Post-surgery, Dr. Gilder and Gang’s oncologist, Michael Scoppetuolo, M.D., medical director of The Cancer Center at CBMC, determined that Gang did not need any further treatments, but will be evaluated regularly for any changes. Gang, a marathon runner who’s in “very good shape,” Dr. Gilder says, quickly regained his strength and, just six weeks later, was back to his normal running routine and training for his seventh marathon in Philadelphia this November—just one year since surgery. Now cancerfree, Gang says it’s important to “listen to your body. You know yourself better than anyone else. If you have a problem, take action.” At 39, Gang was not a candidate for regular screening; had he been, the test may have caught his disease in its earliest stages before it became cancerous. There are several options for testing, according to the ACS, including stool-based tests, DNA testing and imaging tests. But the gold standard is colonoscopy, a minimally invasive procedure that allows the surgeon to see inside the colon and rectum and remove any growths, called polyps, to test for signs that they could become cancerous. Mark Gilder, M.D. Dr. Gilder adds that some insurance companies have not been quick to update their coverage to meet the new 45-and-older recommendations, and initially may not cover the expenses of the screening. “This is a situation where, clearly, lives are saved, but unfortunately some insurance companies are delaying this. It’s very frustrating for all of us [in his field],” he says. If a patient’s insurance initially denies coverage, his team can try to authorize it on a case-by-case basis. Dr. Gilder’s final word is to take the screening guidelines seriously. The preparations needed are much easier and more flexible to accommodate one’s work requirements, the sedation required is minimal, there is no pain and the recovery is quick. Most importantly, screening saves lives. To learn more about colorectal cancer treatment or to make an appointment, go to 973.322.0250 or rwjbh.org/colonscreening. CBMC, together with Rutgers Cancer Institute of New Jersey, is the state’s only NCI-designated Comprehensive Cancer Center.

ACS GUIDELINES

The American Cancer Society recommends that people at average risk of colorectal cancer start regular screening at age 45. People who are in good health and with a life expectancy of more than 10 years should continue regular colorectal cancer screening through the age of 75.

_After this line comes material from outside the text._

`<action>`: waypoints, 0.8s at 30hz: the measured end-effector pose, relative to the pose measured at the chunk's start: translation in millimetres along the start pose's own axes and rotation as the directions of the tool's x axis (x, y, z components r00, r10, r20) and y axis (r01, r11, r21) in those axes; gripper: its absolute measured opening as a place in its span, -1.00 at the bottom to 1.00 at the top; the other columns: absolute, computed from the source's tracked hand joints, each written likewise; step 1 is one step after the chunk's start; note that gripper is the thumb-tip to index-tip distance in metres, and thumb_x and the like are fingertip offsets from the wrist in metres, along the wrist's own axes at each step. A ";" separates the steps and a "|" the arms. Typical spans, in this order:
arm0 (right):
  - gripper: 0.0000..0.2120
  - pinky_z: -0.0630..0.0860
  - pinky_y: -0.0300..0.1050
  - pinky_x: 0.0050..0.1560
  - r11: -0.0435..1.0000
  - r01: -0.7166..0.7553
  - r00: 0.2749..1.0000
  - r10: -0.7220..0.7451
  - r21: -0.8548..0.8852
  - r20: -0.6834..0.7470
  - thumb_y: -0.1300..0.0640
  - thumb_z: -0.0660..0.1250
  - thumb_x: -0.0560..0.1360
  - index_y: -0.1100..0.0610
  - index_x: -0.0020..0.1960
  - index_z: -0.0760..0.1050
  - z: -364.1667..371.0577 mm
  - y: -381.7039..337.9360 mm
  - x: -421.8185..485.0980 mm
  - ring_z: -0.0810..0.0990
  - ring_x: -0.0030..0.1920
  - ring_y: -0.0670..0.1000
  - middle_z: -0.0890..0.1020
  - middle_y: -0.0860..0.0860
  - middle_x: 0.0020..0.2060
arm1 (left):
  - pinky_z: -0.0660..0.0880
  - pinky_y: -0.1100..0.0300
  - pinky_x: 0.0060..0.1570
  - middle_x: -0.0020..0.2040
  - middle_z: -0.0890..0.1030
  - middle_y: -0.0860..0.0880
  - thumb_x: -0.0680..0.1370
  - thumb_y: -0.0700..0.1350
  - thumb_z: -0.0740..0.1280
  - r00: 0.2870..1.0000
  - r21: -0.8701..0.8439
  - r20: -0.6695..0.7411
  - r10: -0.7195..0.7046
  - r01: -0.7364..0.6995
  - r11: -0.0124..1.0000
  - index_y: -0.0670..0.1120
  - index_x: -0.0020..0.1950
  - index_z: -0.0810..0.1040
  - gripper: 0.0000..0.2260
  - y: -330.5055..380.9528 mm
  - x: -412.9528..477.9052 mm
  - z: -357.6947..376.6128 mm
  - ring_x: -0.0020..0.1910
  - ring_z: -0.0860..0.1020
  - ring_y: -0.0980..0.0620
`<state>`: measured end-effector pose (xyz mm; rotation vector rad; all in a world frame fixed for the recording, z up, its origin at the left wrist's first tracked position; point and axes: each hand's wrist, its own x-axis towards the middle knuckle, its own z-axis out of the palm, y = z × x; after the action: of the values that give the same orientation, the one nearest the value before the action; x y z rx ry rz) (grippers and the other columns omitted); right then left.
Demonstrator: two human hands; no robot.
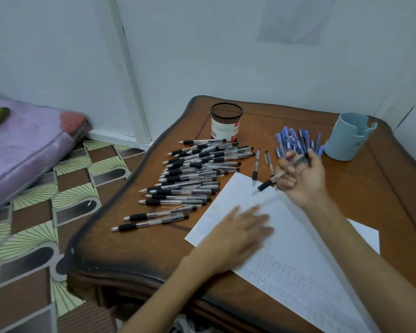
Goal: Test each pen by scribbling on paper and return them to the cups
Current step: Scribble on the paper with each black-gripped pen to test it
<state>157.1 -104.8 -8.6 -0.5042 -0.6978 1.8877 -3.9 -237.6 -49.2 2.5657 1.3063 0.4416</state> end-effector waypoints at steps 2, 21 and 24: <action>-0.67 0.27 -0.32 -0.64 1.000 -0.004 1.000 0.005 -0.025 0.031 -0.15 0.41 0.14 0.12 -0.37 0.52 3.3 -12.4 5.5 0.23 -0.58 -0.12 0.33 -0.05 -0.54 | -0.17 0.07 0.46 0.54 0.16 -0.04 0.65 -0.01 0.05 0.998 0.014 0.056 0.009 -0.010 1.000 -0.06 0.49 0.25 -0.59 17.5 17.1 8.0 0.53 -0.02 0.03; -0.53 0.26 -0.30 -0.64 0.978 -0.157 0.988 0.156 0.141 0.014 -0.16 0.03 0.45 0.15 -0.36 0.47 12.3 47.0 7.2 0.18 -0.57 -0.11 0.26 -0.03 -0.56 | -0.31 0.47 0.34 0.53 0.00 0.19 0.53 0.25 -0.19 0.871 -0.037 -0.213 -0.443 0.446 0.894 0.07 0.52 0.11 -0.41 -13.7 -47.8 -8.6 0.46 -0.23 0.33; -0.61 0.27 -0.29 -0.63 0.978 -0.155 0.988 0.153 0.137 0.024 -0.12 0.05 0.39 0.14 -0.39 0.41 7.9 57.8 1.9 0.18 -0.55 -0.10 0.24 -0.04 -0.55 | -0.28 0.43 0.35 0.54 0.01 0.16 0.65 0.08 0.00 0.831 -0.049 -0.239 -0.502 0.506 0.861 0.04 0.53 0.11 -0.55 -13.8 -42.6 -9.4 0.43 -0.24 0.31</action>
<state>112.3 -123.2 -41.3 -0.4680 -0.5443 2.0697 -41.4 -263.7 -52.0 2.0915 2.0018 0.6489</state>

For people ages 76 through 85, the decision to be screened should be based on a person’s preferences, life expectancy, overall health and prior screening history. People over the age of 85 should no longer get colorectal cancer screening.

For screening, people are considered to be at average risk if they do not have: • A personal history of colorectal cancer or certain types of polyps. • A family history of colorectal cancer. • A personal history of inflammatory bowel disease (ulcerative colitis or Crohn’s disease). • A confirmed or suspected hereditary colorectal cancer syndrome, such as familial adenomatous polyposis (FAP) or Lynch syndrome (hereditary nonpolyposis colon cancer or HNPCC). • A personal history of getting radiation to the abdomen (belly) or pelvic area to treat a prior cancer.

Those at higher risk may need to begin screening earlier. Talk to your doctor to assess your risk and screening schedule.